Quand j'eus cessé de faire tomber Traddles et que j'eus trouvé un autre siège qu'un chat sur lequel je m'étais premièrement installé, je recouvrai suffisamment mes sens pour m'apercevoir que M. Spenlow devait évidemment être le plus jeune de la famille; il devait y avoir six ou huit ans de différence entre les deux soeurs. La plus jeune paraissait chargée de diriger la conférence, d'autant qu'elle tenait ma lettre à la main (ma pauvre lettre! je la reconnaissais bien, et pourtant je tremblais de la reconnaître), et qu'elle la consultait de temps en temps avec son lorgnon. Les deux soeurs étaient habillées de même, mais la plus jeune avait pourtant dans sa personne je ne sais quoi d'un peu plus juvénile; et aussi dans sa toilette quelque dentelle de plus à son col ou à sa chemisette, peut-être une broche ou un bracelet, ou quelque chose comme cela qui lui donnait un air plus lutin. Toutes deux étaient roides, calmes et compassées. La soeur qui ne tenait pas ma lettre avait les bras croisés sur la poitrine, comme une idole.
«M. Copperfield, je pense? dit la soeur qui tenait ma lettre, en s'adressant à Traddles.»
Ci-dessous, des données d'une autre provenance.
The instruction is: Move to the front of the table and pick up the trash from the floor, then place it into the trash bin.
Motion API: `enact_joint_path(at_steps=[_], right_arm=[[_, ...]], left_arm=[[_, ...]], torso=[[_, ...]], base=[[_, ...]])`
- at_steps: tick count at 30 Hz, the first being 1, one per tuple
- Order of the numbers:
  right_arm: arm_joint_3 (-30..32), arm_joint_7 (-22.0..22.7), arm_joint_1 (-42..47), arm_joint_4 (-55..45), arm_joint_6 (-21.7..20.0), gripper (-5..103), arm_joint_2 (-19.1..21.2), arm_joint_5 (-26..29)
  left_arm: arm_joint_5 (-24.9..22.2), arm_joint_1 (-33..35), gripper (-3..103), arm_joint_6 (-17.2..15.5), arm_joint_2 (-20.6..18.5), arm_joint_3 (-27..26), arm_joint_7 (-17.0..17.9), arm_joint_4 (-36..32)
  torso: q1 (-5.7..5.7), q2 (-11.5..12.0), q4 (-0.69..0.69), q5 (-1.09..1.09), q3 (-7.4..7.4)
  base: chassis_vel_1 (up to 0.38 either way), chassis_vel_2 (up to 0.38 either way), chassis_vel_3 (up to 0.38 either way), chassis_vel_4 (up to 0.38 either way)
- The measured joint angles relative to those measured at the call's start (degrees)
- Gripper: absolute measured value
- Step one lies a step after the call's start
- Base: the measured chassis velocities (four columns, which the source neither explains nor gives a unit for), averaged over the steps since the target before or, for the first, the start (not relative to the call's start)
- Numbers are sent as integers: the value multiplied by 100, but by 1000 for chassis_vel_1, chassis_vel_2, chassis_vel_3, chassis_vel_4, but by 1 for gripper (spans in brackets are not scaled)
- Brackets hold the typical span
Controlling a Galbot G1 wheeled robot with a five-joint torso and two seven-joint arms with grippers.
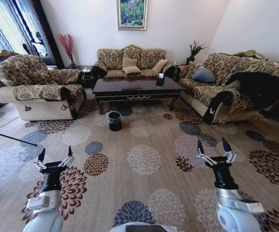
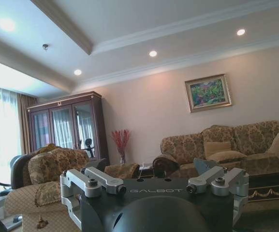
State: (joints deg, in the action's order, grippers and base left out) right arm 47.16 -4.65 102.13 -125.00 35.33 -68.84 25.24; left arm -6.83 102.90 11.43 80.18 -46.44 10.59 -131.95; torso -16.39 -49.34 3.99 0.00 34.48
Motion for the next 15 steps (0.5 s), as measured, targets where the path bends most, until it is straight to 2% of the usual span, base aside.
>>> enact_joint_path(at_steps=[15], right_arm=[[0, 0, 0, 0, 0, 100, 0, 0]], left_arm=[[0, 0, 100, 0, 0, 0, 0, 0]], torso=[[-181, -411, 0, 0, 229]], base=[[0, 0, 0, 0]])
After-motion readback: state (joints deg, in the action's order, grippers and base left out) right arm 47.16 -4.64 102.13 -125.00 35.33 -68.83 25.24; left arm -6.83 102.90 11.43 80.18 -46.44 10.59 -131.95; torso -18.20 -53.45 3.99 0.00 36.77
Quel effroyable début! Traddles, obligé d'expliquer que c'était moi qui étais M. Copperfield, et moi réduit à réclamer ma personnalité! et elles forcées à leur tour de se défaire d'une opinion préconçue que Traddles était M. Copperfield. Jugez comme c'était agréable! et par-dessus le marché nous entendions très- distinctement deux petits aboiements de Jip, puis sa voix fut encore étouffée.
«Monsieur Copperfield!» dit la soeur qui tenait la lettre.
Je fis je ne sais quoi, je saluai probablement, puis je prêtai l'oreille la plus attentive à ce que me dit l'autre soeur.
«Ma soeur Savinia étant plus versée que moi dans de pareilles matières va vous dire ce que nous croyons qu'il y ait de mieux à faire dans l'intérêt des deux parties.»